Latest update is that Benoit has no access over VPN so he did try to replicate 
in local lab (assuming x86).
I will do quick fix in CSIT. I will disable MLX driver on Taishan.

Peter Mikus
Engineer - Software
Cisco Systems Limited

> -----Original Message-----
> From: Juraj Linkeš <juraj.lin...@pantheon.tech>
> Sent: Tuesday, December 3, 2019 3:09 PM
> To: Benoit Ganne (bganne) <bga...@cisco.com>; Peter Mikus -X (pmikus - 
> PANTHEON TECH SRO at Cisco) <pmi...@cisco.com>; Maciek Konstantynowicz
> (mkonstan) <mkons...@cisco.com>; vpp-dev <vpp-dev@lists.fd.io>; csit- 
> d...@lists.fd.io
> Cc: Vratko Polak -X (vrpolak - PANTHEON TECH SRO at Cisco) 
> <vrpo...@cisco.com>; lijian.zh...@arm.com; Honnappa Nagarahalli 
> <honnappa.nagaraha...@arm.com>
> Subject: RE: CSIT - performance tests failing on Taishan
>
> Hi Benoit,
>
> Do you have access to FD.io lab? The Taishan servers are in it.
>
> Juraj
>
> -----Original Message-----
> From: Benoit Ganne (bganne) <bga...@cisco.com>
> Sent: Friday, November 29, 2019 4:03 PM
> To: Peter Mikus -X (pmikus - PANTHEON TECH SRO at Cisco) 

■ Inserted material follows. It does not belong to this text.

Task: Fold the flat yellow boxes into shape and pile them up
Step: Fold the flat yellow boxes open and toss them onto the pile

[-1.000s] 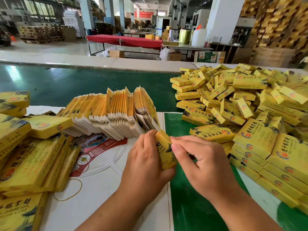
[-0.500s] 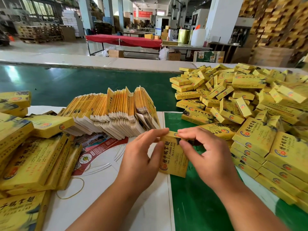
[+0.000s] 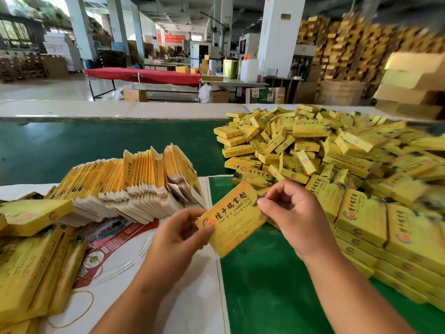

> <pmi...@cisco.com>; Juraj Linkeš <juraj.lin...@pantheon.tech>; Maciek 
> Konstantynowicz (mkonstan) <mkons...@cisco.com>; vpp-dev <vpp- 
> d...@lists.fd.io>; csit-...@lists.fd.io
> Cc: Vratko Polak -X (vrpolak - PANTHEON TECH SRO at Cisco) 
> <vrpo...@cisco.com>; lijian.zh...@arm.com; Honnappa Nagarahalli 
> <honnappa.nagaraha...@arm.com>
> Subject: RE: CSIT - performance tests failing on Taishan
>
> Hi Peter, can I get access to the setup to investigate?
>
> Best
> ben
>
> > -----Original Message-----
> > From: Peter Mikus -X (pmikus - PANTHEON TECH SRO at Cisco) 
> > <pmi...@cisco.com>
> > Sent: vendredi 29 novembre 2019 11:08
> > To: Benoit Ganne (bganne) <bga...@cisco.com>; Juraj Linkeš 
> > <juraj.lin...@pantheon.tech>; Maciek Konstantynowicz (mkonstan) 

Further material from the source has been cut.